After meeting with different levels of government, the defense minister agreed – Schwartz had the green light to develop the four-floor building in a “beautiful center,” he said. Taipei’s Chabad rabbi, Rabbi Shlomi Tabib, will move into an on-campus apartment with his wife, Racheli, and children to run the religious side of the center.
“I couldn’t tear it down, so I had to build around what I had,” Schwartz said. “I had to make it secure because we have typhoons and earthquakes here. I had to take this structure and rebuild it into something safe. Fortunately, we live in a place where there is very little antisemitism, but that doesn’t mean it can’t turn on a dime. They don’t understand us. And when it does switch, it’s going to be fast. Things change quickly and antisemitism is spreading. I want to be at the forefront of that. And that’s going to come through education.”

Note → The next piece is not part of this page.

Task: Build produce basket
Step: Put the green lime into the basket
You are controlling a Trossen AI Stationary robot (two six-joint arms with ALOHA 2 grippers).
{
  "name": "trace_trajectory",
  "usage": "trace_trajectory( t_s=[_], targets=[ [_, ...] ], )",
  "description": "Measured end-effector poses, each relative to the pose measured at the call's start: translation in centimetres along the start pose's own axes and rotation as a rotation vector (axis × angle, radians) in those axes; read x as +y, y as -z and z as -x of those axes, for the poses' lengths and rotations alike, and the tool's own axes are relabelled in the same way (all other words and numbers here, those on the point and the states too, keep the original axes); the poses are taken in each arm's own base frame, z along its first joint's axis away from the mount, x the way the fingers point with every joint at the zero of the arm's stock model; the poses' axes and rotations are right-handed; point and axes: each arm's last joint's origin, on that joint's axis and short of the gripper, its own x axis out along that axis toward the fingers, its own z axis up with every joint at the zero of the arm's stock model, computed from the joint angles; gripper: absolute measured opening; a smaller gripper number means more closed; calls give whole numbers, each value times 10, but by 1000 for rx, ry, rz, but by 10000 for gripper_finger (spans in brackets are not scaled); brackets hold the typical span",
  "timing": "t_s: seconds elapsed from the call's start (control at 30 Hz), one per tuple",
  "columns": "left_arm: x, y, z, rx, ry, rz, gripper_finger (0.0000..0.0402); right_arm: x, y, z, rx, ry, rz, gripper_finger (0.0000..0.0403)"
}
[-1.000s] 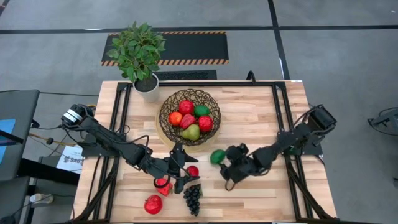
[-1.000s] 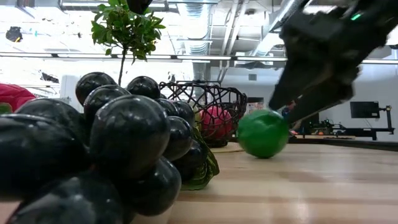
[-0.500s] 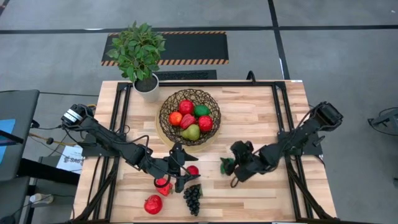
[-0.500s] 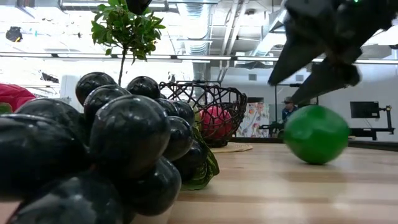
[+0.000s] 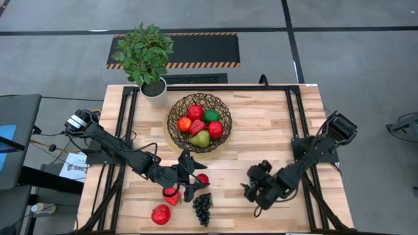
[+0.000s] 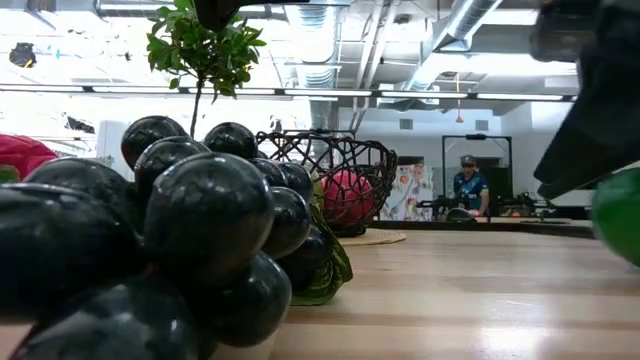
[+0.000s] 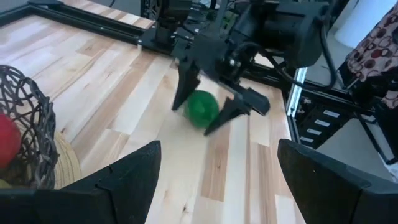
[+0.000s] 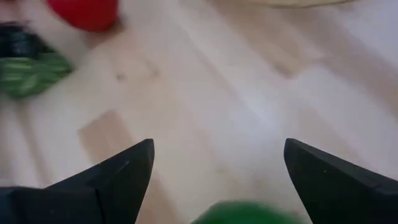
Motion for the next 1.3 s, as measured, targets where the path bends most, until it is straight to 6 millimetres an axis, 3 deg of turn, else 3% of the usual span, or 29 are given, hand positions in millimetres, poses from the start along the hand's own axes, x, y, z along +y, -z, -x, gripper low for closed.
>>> trace_trajectory(
  t_s=[0.43, 0.63, 0.77, 1.0, 1.3],
  targets=[
    [0, 0, 0, -10, -16, 10, 309, -4, 29, 32, -16, 53, -30, 377],
    [1, 1, 0, 0, -18, -2, 309, 16, 35, 62, -19, -61, 199, 377],
    [1, 1, 0, -1, -22, -13, 309, 20, 39, 72, -47, -86, 334, 377],
    [1, 8, -9, 4, -50, -14, 309, 8, 39, 76, 11, -31, 468, 377],
    [1, 9, -14, -6, -44, 5, 309, -23, 14, 90, -26, -31, 571, 367]
  ],
)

But the easiest part? Never having second thought onward from the moment he decided to begin the project, Schwartz said, which “comes down to the fact I have such a passion for it.”
“I started with a budget that has already gone over 10 times that, but I won’t budge or stop,” he said. “I know it is the right thing to do. I sometimes find myself thinking too much. And any time I do, I tend to procrastinate. When it’s right, I don’t have to think about it. It’s just right. I was a nice boy from Beachwood who came to Taiwan and did well. And now, I’m a passionate activist for Judaism around the world. Sometimes you build with a vision, and everyone else will catch up to you.”
And at 70 years old, Schwartz said he knew he only “had one shot at this, and at this age, you don’t get a lot of chances to redo things.” So, being so close to completion and seeing his dream come to life shows his legacy in a more tangible light, he added.
“I realized that I am an unusual person, being here for 50 years,” he said. “I’ve accumulated a lot, and I am in a position to do it. So, why shouldn’t I? I don’t mind giving up what I have to build a legacy that is larger than myself. There was a seed within me slowly growing over 50 years, but sometimes when the timing is right – great things just happen.”